• Task prompt:
Go through the records below and return each line that has "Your" in it.

---------- Given data ----------

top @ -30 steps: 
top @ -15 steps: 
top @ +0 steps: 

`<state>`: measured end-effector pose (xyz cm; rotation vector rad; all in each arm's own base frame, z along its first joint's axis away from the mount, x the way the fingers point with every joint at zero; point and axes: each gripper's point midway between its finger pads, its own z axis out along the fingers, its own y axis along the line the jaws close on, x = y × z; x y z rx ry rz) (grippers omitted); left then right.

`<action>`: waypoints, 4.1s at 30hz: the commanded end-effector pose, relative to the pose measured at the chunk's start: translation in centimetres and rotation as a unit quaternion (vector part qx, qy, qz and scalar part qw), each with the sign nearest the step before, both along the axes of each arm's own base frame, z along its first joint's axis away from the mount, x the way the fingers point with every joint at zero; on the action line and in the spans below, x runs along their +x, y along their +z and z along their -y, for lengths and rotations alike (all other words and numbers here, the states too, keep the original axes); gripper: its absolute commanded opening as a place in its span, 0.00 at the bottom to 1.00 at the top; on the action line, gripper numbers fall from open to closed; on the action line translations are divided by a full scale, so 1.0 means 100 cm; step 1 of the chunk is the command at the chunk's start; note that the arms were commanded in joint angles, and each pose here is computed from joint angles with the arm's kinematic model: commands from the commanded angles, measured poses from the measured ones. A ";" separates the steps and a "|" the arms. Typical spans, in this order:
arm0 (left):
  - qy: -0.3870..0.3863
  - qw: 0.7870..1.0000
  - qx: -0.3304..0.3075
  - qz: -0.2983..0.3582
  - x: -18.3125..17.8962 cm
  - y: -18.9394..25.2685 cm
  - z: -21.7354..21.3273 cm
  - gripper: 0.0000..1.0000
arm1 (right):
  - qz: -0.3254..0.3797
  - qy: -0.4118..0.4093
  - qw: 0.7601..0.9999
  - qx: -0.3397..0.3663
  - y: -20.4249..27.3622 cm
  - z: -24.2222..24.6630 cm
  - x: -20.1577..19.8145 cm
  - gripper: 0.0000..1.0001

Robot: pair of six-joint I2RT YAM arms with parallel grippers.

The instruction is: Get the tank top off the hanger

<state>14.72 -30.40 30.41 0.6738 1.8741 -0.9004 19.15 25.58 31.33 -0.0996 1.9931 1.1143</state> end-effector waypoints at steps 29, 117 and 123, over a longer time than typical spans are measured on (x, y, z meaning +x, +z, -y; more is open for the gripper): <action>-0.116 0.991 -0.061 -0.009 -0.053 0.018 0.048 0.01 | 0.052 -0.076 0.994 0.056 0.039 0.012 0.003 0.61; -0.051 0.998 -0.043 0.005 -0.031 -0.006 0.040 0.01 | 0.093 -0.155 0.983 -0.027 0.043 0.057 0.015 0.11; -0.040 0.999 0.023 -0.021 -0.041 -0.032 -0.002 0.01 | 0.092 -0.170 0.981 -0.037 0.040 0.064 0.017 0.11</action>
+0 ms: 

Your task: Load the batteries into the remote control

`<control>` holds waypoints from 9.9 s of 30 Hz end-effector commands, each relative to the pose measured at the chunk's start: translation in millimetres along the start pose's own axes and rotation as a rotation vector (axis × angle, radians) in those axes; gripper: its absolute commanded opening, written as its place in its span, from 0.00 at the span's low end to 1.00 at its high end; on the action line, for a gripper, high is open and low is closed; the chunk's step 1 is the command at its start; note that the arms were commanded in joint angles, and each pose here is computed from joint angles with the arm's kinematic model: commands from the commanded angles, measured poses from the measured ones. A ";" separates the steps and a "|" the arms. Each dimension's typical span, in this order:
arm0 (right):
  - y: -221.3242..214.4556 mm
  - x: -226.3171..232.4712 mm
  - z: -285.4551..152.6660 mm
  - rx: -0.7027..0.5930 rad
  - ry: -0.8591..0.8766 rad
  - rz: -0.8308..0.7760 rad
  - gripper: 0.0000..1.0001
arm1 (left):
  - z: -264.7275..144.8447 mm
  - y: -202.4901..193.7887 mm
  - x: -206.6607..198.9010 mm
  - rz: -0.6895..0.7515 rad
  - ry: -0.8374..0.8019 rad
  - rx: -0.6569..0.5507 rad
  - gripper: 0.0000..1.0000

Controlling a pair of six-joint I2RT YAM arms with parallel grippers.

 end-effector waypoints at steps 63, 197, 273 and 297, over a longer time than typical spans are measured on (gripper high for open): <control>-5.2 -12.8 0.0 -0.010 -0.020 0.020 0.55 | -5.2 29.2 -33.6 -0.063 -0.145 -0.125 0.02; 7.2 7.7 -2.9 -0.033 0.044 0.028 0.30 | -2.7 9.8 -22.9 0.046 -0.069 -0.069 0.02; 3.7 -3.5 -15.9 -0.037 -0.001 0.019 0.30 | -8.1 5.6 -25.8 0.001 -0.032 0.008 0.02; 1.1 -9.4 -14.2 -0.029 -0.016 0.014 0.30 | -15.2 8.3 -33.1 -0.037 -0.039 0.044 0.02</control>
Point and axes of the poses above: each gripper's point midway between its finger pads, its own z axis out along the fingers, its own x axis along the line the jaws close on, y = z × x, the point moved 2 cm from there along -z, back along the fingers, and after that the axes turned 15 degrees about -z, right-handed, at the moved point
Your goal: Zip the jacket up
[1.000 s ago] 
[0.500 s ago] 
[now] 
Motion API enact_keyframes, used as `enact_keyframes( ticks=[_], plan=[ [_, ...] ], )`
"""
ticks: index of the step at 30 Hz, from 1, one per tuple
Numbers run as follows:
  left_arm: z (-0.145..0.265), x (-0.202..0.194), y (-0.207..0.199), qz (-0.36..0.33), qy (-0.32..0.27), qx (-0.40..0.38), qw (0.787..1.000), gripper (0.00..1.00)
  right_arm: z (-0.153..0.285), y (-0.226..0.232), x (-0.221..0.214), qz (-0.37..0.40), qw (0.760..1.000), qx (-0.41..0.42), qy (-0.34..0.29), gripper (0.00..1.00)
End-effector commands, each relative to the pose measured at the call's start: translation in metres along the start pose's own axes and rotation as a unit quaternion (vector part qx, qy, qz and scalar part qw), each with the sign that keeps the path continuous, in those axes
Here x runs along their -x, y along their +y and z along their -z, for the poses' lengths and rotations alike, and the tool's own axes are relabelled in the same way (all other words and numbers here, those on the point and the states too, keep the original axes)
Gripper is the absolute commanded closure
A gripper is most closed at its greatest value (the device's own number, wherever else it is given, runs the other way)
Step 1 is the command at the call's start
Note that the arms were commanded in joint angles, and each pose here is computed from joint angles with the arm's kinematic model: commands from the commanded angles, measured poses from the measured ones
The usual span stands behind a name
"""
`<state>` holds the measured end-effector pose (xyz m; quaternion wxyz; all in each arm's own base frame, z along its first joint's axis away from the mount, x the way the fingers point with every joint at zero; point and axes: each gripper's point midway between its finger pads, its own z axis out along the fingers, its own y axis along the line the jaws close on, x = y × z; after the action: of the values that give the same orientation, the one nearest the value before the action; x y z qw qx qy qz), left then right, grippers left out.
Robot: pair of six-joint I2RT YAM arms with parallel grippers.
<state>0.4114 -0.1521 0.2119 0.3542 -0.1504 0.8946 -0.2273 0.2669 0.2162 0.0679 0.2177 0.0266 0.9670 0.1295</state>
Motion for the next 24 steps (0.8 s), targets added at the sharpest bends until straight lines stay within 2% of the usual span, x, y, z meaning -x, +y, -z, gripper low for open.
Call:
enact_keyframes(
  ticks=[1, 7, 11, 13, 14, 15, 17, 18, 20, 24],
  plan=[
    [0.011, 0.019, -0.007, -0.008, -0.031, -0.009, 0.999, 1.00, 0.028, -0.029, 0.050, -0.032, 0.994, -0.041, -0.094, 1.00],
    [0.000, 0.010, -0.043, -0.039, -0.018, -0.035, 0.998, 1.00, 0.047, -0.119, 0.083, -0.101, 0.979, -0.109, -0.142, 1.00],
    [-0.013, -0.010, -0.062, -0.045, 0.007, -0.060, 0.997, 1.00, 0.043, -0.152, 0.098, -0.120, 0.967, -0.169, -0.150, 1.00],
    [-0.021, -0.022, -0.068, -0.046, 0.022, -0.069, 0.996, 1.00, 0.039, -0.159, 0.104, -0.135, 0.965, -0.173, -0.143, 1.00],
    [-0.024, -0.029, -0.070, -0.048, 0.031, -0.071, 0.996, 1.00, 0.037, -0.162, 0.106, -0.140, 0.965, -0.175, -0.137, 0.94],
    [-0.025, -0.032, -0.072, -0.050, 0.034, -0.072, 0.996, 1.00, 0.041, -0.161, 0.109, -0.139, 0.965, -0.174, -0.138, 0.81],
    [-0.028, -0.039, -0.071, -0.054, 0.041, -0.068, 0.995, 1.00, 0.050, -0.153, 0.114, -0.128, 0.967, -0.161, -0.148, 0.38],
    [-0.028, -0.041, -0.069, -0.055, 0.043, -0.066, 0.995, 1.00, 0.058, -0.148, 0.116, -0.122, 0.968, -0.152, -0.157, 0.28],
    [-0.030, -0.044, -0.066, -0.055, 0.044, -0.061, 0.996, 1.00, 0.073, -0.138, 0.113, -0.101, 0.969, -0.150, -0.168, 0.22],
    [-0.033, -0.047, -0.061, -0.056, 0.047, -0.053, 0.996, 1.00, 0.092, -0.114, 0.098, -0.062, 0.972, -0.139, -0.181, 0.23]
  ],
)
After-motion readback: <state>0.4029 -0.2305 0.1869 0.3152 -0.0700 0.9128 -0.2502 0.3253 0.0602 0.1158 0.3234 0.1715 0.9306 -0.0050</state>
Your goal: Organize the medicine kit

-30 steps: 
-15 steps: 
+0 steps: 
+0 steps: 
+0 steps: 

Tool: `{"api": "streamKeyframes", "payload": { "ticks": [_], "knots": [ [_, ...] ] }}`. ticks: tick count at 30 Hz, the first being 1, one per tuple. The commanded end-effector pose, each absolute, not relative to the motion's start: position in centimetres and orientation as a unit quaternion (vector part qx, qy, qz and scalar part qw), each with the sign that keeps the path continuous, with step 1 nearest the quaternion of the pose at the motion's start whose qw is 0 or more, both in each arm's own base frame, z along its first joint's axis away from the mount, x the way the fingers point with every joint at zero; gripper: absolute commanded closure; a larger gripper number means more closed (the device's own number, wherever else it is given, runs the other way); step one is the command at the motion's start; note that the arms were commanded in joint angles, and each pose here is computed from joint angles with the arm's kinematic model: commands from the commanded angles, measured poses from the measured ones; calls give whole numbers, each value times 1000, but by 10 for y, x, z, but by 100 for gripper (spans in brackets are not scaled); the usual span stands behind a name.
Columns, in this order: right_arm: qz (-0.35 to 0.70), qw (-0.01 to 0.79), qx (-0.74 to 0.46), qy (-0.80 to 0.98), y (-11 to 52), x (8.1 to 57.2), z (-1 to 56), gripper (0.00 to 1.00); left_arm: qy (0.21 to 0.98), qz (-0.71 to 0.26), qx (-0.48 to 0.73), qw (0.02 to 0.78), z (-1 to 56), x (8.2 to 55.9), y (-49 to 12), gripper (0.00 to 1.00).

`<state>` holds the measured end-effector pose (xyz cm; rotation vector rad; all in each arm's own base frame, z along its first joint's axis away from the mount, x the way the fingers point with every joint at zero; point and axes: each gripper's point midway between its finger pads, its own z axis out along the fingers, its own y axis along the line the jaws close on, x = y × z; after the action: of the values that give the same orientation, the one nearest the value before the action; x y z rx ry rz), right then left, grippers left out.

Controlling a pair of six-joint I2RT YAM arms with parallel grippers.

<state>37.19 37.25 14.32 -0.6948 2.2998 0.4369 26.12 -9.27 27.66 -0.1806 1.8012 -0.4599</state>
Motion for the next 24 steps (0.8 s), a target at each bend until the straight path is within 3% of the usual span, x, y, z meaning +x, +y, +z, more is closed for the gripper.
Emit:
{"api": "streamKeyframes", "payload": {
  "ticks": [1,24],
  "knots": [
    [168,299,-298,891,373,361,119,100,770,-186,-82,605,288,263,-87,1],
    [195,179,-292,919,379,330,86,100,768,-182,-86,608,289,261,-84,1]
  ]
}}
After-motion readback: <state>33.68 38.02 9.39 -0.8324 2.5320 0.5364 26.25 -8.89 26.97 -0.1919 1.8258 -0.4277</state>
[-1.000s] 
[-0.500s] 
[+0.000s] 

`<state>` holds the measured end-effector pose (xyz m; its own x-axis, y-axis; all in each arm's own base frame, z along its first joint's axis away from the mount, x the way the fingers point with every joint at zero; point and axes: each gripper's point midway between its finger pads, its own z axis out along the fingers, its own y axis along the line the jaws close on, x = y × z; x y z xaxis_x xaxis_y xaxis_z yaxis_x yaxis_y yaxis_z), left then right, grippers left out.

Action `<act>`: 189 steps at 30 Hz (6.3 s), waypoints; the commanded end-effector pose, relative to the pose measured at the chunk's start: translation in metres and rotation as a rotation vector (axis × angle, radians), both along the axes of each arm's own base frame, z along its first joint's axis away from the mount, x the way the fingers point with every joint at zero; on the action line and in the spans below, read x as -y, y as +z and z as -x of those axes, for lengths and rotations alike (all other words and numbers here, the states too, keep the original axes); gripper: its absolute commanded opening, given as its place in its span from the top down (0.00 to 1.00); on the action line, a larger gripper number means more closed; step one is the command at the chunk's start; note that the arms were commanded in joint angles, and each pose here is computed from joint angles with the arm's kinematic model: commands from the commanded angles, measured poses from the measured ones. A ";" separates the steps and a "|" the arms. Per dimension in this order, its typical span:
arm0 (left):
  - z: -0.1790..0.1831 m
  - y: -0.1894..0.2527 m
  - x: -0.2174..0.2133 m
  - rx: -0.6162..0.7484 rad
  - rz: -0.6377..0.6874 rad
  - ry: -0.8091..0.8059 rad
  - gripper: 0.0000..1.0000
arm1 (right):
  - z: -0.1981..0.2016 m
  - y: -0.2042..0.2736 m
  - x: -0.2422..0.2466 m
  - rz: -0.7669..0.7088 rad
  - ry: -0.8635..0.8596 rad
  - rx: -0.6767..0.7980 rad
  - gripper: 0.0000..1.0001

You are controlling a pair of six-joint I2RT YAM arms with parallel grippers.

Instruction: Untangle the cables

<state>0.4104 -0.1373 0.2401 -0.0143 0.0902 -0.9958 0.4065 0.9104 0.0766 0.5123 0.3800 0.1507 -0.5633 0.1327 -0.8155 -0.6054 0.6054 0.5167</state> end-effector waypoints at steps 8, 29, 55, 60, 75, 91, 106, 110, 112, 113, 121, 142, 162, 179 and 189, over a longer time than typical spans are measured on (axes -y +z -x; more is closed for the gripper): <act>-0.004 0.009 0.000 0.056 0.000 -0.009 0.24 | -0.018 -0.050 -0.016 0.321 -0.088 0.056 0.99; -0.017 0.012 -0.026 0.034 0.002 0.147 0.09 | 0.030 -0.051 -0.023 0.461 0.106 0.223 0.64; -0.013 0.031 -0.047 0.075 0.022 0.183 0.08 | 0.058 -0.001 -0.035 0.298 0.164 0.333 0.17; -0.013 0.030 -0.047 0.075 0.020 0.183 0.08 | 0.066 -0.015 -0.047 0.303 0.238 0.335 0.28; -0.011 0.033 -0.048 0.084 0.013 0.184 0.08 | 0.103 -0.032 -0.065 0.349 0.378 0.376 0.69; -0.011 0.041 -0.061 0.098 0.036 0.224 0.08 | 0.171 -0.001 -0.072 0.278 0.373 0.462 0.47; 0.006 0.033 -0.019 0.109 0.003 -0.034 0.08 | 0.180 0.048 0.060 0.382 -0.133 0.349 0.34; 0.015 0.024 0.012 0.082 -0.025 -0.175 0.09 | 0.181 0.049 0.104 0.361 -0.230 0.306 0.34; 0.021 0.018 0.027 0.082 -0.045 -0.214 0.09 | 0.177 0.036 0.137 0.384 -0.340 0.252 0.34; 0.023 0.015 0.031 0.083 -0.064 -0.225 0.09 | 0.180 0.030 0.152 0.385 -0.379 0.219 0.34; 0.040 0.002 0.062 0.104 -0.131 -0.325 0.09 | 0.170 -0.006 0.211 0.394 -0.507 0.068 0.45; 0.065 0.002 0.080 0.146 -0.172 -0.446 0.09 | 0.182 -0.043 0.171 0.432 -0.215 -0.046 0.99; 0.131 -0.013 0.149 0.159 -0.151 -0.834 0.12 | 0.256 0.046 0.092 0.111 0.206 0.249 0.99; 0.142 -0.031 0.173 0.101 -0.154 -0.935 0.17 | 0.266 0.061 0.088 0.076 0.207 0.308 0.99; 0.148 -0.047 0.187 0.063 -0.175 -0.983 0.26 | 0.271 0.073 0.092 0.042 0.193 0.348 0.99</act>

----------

• Task response:
Your task: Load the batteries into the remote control
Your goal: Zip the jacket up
Your goal: Organize the medicine kit

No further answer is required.